We have wonderful stands of them here and there all over Denver Botanic Gardens. You will see especially good displays right now just west and slightly north of the former "Alpine House" (now a Cactus & Succulent house) along the Cheesman Park fence in the Rock Alpine Garden. It is easy to poke fun of the extraordinary enthusiasm Britons have for these tiny white treasures: there are literally hundreds of selections, distinguished ever so tenuously from one another. I like the variation above (which is blooming for me right now)--the green tipped form. True enthusiasts get on their hands and knees and sniff them. They have a sweet fragrance (as do most of these early flowers. They'll do anything to lure the few pollinators out there!).

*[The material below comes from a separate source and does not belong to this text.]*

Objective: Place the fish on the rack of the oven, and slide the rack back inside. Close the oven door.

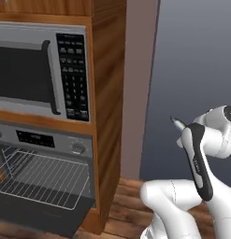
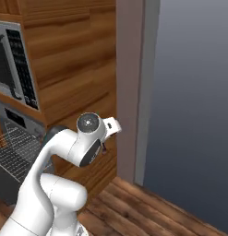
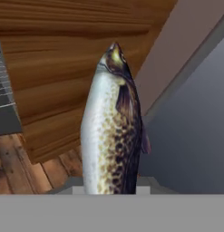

I find my files are chockablock full of these early spring flowers. I get so excited to see the landscape coming into bloom. Like Ellen, I take pictures of shoots and little buds popping up. It's instructive to re-read the wonderful passages on the March thaw in Henry David Thorough's classic Walden this time of year, or as Robert Frost reminds us:

Nature's first green is gold/ Her hardest hue to hold/ Her early leaf's a flower/ But only so an hour/Soon leaf subsides to leaf/ So Eden sank to Grief/ So dawn goes down to day/For nothing gold can stay.


Rachel Murray

I just built and planted a cold frame at my house (adorable and red!) and snapped a picture of it with my smartphone to share with friends; the same smartphone that I've used to read Dracula, The Invisible Man, and Jules Verne among others. I've found no disconnect between my love of plants, books, cooking etc. and the neat tool that is my smartphone, and certainly no false choice of one over the other. My 2 cents...
Panayoti Kelaidis

Thanks, Ellen, for your thoughtful response. You are absolutely right... The best thing I can think about the new technology is that it brings down dictators! Let's just hope it doesn't cause physical damage to our brains and bodies, and pose yet another separation between us and the natural world. Every time I see a kid texting (and that seems to be their usual modus operandi nowadays) I wince.
Ellen Hertzman

While I tend to come down strongly in your court on this issue, PK, it's hard to disregard the ways in which new technologies have been employed to dislodge a few dictators in past weeks. (Yes, I know the end of these stories remains to be seen!) The question for us humans may be, can we make judicious use of technology and the fruits of human innovation to enhance our lives and our environment rather than degrade them? And this is an age-old question...
Panayoti Kelaidis

Dear Rachel, My apologies for appearing to disparage your I-Phone: I thoroughly approve of what you are doing with it. My comments were somewhat rhetorical..and yet... And yet...just as we as a society have become dangerously addicted to oil on one hand and supporting oil-nation dictatorships, likewise we in our private lives are becomming dangerously addicted to electronics on the one hand and a fossil fuel based technology in general. Both are end games, alas. Plants transcend oil, electronics and human folly. Let's keep our priorities straight!